Are manual therapy or booster sessions worthwhile in addition to exercise therapy for knee osteoarthritis: Economic evaluation and 2-year follow-up of a randomized controlled trial
Musculoskeletal Science and Practice
Background Exercise therapy is known to be an effective intervention for patients with osteoarthritis, however the evidence is limited as to whether adding manual therapy or booster sessions are cost-effective strategies to extend the duration of benefits.
Objective To investigate the cost-effectiveness, at 2-year follow-up, of adding manual therapy and/or booster sessions to exercise therapy.
Design 2-by-2 factorial randomized controlled trial.
Methods Participants with knee osteoarthritis were randomly allocated (1:1:1:1) to: exercise therapy delivered in consecutive sessions within 9 weeks (control group), exercise therapy distributed over 1 year using booster sessions, exercise therapy plus manual therapy delivered within 9 weeks, and exercise therapy plus manual therapy with booster sessions. The primary outcome was incremental cost-effectiveness from health system and societal perspectives interpreted as incremental net monetary benefit (INMB).
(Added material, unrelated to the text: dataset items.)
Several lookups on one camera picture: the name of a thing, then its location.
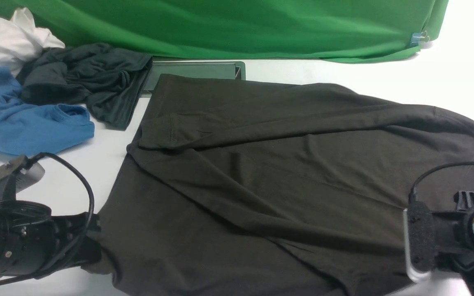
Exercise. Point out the dark teal crumpled garment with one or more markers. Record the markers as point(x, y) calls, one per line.
point(107, 79)

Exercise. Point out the blue binder clip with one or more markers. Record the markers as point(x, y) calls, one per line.
point(419, 38)

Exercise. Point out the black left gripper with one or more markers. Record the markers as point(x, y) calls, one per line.
point(31, 239)

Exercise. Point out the green backdrop cloth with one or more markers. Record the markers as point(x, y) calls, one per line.
point(348, 31)

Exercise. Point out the white crumpled garment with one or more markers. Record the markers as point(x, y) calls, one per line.
point(22, 41)

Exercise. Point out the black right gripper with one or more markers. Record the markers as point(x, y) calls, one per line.
point(454, 230)

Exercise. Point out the blue crumpled garment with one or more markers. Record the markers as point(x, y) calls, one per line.
point(27, 129)

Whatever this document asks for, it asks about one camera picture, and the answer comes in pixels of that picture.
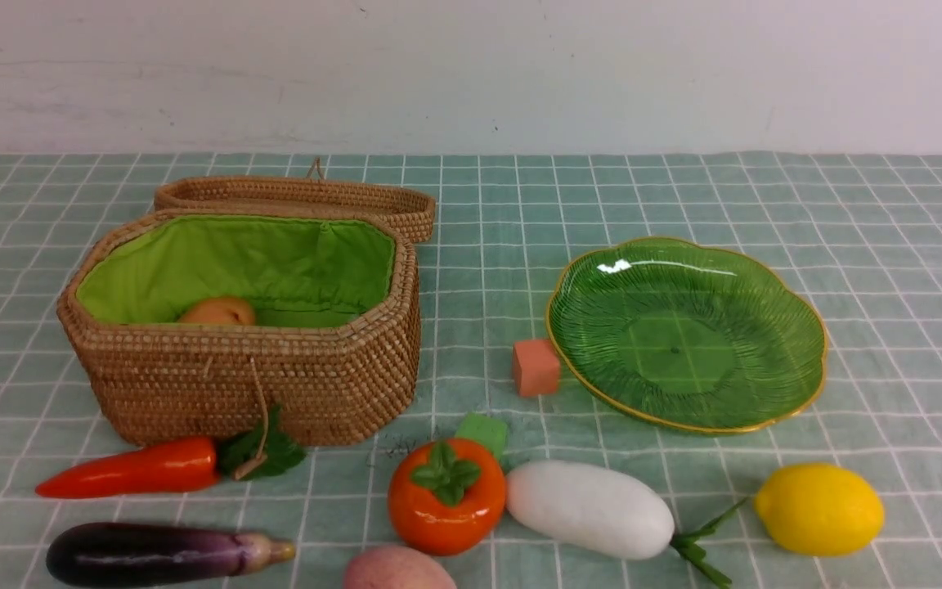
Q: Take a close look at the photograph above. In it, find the orange toy persimmon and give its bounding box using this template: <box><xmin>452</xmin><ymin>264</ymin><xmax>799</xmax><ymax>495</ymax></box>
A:
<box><xmin>388</xmin><ymin>438</ymin><xmax>507</xmax><ymax>556</ymax></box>

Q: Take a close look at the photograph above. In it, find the white toy radish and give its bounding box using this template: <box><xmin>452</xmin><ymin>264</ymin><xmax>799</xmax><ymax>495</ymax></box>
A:
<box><xmin>507</xmin><ymin>459</ymin><xmax>747</xmax><ymax>588</ymax></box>

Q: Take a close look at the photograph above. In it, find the orange toy carrot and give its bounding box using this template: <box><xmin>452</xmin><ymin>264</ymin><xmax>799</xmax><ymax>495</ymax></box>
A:
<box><xmin>34</xmin><ymin>409</ymin><xmax>307</xmax><ymax>500</ymax></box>

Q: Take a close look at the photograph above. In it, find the pink toy peach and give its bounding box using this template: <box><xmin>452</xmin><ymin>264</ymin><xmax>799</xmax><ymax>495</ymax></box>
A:
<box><xmin>343</xmin><ymin>545</ymin><xmax>456</xmax><ymax>588</ymax></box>

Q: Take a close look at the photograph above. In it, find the yellow toy lemon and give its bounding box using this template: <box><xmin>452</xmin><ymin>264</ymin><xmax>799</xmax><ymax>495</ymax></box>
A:
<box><xmin>754</xmin><ymin>462</ymin><xmax>885</xmax><ymax>558</ymax></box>

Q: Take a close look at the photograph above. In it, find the purple toy eggplant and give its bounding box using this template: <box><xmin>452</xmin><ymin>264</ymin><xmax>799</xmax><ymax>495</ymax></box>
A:
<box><xmin>45</xmin><ymin>522</ymin><xmax>296</xmax><ymax>588</ymax></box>

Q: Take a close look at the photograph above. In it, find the orange foam cube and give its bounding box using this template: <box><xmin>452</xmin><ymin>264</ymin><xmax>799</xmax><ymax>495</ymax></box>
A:
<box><xmin>512</xmin><ymin>339</ymin><xmax>561</xmax><ymax>398</ymax></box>

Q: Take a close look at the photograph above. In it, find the woven wicker basket lid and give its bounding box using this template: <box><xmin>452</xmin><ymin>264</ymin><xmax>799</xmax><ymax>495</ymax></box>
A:
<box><xmin>154</xmin><ymin>158</ymin><xmax>437</xmax><ymax>243</ymax></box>

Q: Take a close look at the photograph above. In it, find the green foam cube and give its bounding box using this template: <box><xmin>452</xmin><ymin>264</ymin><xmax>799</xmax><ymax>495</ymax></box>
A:
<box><xmin>455</xmin><ymin>413</ymin><xmax>509</xmax><ymax>461</ymax></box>

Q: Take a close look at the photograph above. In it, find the woven wicker basket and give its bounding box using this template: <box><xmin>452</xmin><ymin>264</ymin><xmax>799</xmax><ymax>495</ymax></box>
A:
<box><xmin>56</xmin><ymin>206</ymin><xmax>421</xmax><ymax>445</ymax></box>

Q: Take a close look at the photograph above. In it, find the green glass leaf plate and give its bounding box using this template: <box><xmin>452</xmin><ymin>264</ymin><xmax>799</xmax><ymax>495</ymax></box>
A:
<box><xmin>545</xmin><ymin>237</ymin><xmax>829</xmax><ymax>436</ymax></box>

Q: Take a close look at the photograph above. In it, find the tan toy potato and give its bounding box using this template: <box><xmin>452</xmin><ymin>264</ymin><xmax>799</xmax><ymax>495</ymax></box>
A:
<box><xmin>176</xmin><ymin>297</ymin><xmax>257</xmax><ymax>326</ymax></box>

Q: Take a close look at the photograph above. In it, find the green checked tablecloth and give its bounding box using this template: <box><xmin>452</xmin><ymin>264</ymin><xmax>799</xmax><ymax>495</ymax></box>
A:
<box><xmin>0</xmin><ymin>151</ymin><xmax>942</xmax><ymax>588</ymax></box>

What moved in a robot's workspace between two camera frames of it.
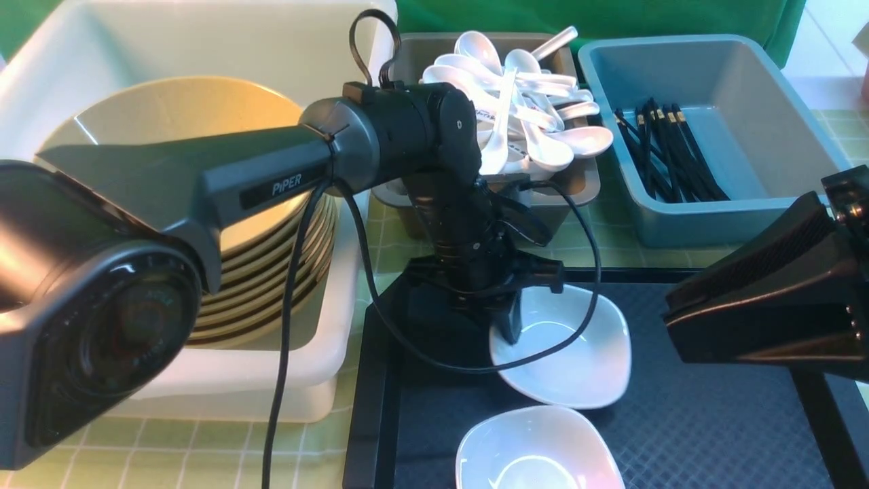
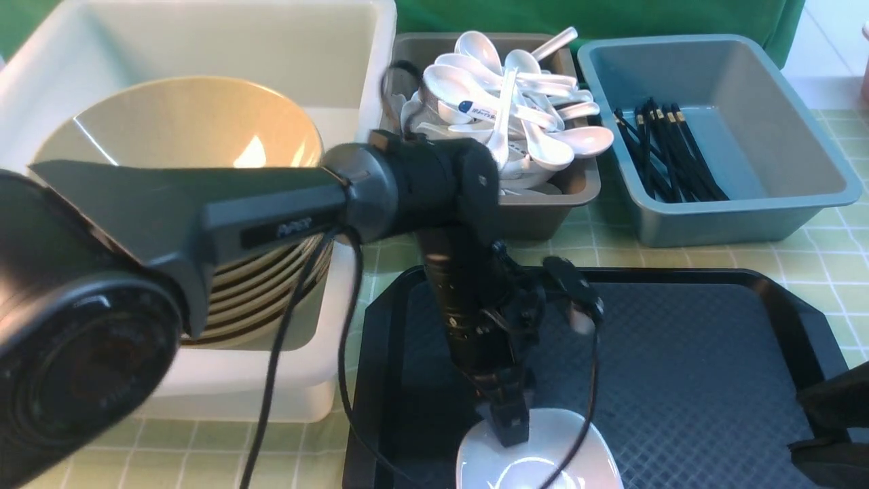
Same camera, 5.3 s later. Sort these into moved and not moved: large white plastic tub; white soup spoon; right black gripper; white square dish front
Moved: right black gripper
Not moved: white soup spoon; large white plastic tub; white square dish front
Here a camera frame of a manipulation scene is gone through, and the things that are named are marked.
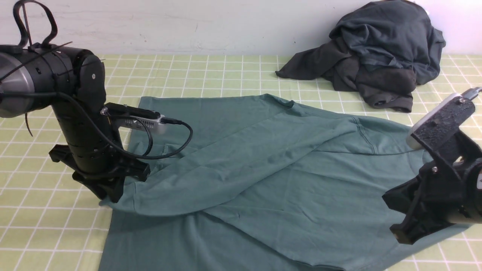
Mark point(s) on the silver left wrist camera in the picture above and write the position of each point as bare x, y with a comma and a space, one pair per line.
137, 119

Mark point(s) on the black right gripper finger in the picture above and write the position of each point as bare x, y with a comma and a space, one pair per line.
410, 228

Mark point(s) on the green long-sleeve top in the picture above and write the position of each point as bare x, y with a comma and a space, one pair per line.
267, 184

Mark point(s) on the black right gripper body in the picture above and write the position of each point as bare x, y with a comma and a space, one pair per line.
446, 190

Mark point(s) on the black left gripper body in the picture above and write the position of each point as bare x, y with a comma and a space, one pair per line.
104, 166

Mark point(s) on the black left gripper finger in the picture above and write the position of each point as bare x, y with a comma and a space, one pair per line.
106, 188

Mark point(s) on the green checked tablecloth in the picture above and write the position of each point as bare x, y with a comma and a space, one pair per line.
49, 222

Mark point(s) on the dark grey clothing pile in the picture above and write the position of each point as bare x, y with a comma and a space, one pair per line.
382, 50

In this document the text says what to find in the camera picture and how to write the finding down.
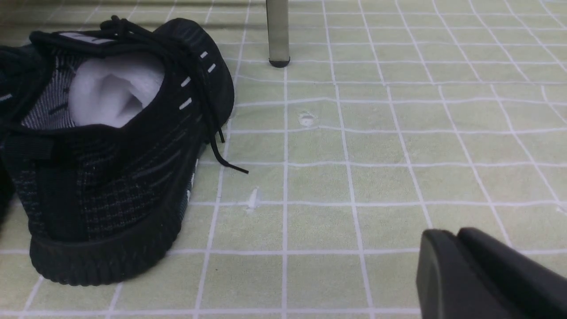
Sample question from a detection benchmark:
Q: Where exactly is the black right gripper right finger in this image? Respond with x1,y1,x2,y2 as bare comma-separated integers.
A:
457,228,567,319

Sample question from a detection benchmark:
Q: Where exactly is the stainless steel shoe rack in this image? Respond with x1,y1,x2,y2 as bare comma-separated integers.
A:
266,0,291,68

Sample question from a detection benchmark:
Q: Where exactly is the black knit sneaker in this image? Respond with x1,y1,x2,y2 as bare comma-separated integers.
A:
1,16,247,286
0,164,16,224

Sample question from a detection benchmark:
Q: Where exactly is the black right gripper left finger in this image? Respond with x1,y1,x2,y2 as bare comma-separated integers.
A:
416,230,526,319

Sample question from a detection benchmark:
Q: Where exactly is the green checkered table cloth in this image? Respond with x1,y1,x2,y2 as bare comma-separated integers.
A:
1,0,567,319

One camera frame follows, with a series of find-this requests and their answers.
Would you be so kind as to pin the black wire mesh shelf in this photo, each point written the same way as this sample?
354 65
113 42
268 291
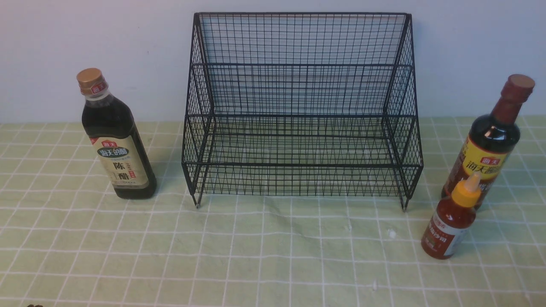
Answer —
320 104

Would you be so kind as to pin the dark vinegar bottle gold cap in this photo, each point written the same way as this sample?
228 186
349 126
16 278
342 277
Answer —
111 128

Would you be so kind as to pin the soy sauce bottle red cap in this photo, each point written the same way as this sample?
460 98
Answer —
491 138

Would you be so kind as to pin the green checkered tablecloth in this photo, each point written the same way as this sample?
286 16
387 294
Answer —
68 241

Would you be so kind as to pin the small red sauce bottle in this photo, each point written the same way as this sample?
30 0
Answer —
452 219

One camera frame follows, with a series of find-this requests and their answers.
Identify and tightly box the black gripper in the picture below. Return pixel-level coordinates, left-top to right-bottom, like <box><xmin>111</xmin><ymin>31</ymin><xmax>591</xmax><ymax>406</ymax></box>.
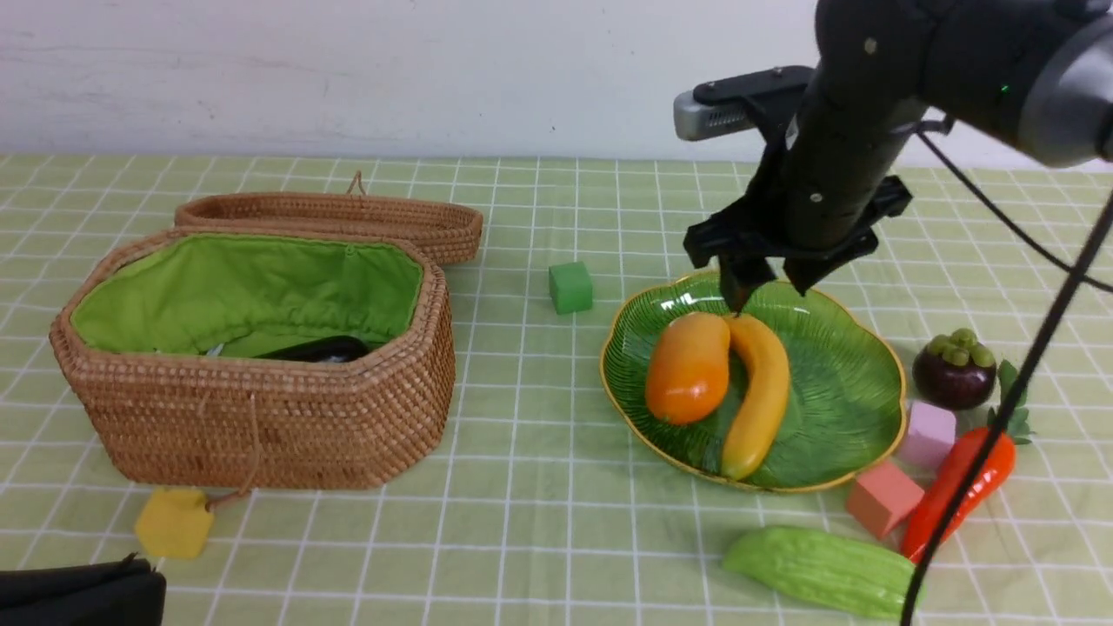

Results Of 75 participants, 66 (88 %) were retained at 1-year and 40 (53 %) at 2-year follow-up. All three interventions were cost-effective from both the health system and societal perspectives (INMBs, at 0.5 × GDP/capita willingness to pay (WTP) threshold: $3278 (95%CI -3244 to 9800) and $3904 (95%CI -2823 to 10,632) respectively for booster sessions; $2941 (95%CI -3686 to 9568) and $2618 (95%CI -4005 to 9241) for manual therapy; $270 (95%CI -6139 to 6679) and $404 (95%CI -6097 to 6905) for manual therapy with booster sessions).
Conclusion Manual therapy or booster sessions in addition to exercise therapy are cost-effective at 2-year follow-up. The evidence did not support combining both booster sessions and manual therapy in addition to exercise therapy.